Bruce Giddy, 60, entered his plea in front of town Justice Marilyn Gerace.
Giddy was charged last week by New York State Department of Environ-mental Conservation Police following a four-month investigation into deer jacking. Police said the Falconer resident, on at least four occasions, flashed a bright light on a deer before shooting them. The practice is illegal in New York.
Giddy and his attorney, Peter Johnson, had no comment when approached outside the courtroom.
State authorities were tipped off by Jamestown police in November after a dead deer was located next to Bush Elementary School in the city. According to Capt. Robert Samuelson of the Jamestown Police Department, the deer was found on school property after police received a 911 call for shots fired in the area.
“It’s extremely dangerous to be out there shooting,” Samuelson said last week. “The houses are close together up there near the school.

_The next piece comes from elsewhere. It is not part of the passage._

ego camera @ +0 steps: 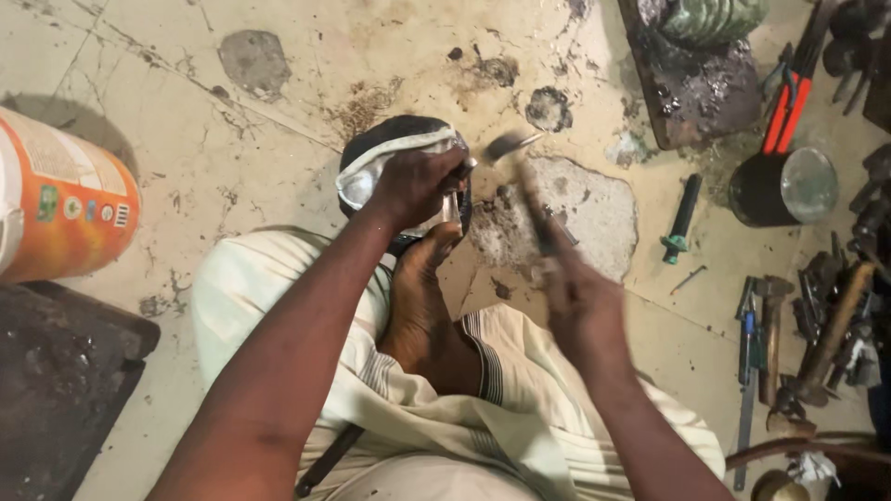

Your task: The person sits on the floor and uses a hammer and chisel to shape a cone-shaped metal object. They repeatedly position the chisel on the metal and strike it with the hammer, occasionally rotating the object to work on different areas.

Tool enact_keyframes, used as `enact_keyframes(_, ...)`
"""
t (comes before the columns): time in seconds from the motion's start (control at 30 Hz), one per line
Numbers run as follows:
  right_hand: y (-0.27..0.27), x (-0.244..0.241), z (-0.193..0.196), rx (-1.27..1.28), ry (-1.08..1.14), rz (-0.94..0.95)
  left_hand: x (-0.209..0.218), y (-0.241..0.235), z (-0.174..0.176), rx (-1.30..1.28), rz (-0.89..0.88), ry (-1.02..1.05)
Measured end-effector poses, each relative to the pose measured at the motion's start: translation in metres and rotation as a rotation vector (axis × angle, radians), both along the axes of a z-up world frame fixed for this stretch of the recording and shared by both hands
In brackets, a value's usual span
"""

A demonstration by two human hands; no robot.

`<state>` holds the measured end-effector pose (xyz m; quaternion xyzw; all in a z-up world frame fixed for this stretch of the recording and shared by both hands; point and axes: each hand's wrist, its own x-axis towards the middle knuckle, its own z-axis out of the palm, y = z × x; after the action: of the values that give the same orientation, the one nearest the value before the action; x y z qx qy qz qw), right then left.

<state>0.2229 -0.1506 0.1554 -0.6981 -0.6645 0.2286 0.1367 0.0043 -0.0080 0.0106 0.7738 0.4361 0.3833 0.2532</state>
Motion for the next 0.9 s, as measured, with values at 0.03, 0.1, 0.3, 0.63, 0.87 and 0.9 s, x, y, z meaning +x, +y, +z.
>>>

It’s never a good idea to be shooting, and it’s why we have laws against it.”
DEC police were able to match a description of a vehicle seen in one of the incidents to Giddy, who faces 46 misdemeanors for violating Environmental Conservation Law and eight penal law misdemeanors.
Among the charges are: one count of taking deer out of legal hunting hours; four counts of illegal taking of a deer; four counts of hunting deer with an artificial light; and four counts of discharging a firearm over a road.
“This is the highest number of violations we’ve had associated with a single deer jacking case within our region,” said Frank Lauricella, Region 9 DEC police captain.
Giddy also is facing one count each of discharging a firearm within 500 feet of school property and discharging a firearm within 500 feet of a factory.
Giddy is scheduled to be arraigned on Tuesday.
Each misdemeanor carries a jail term of up to one year and fines from $200-$2,000 per charge.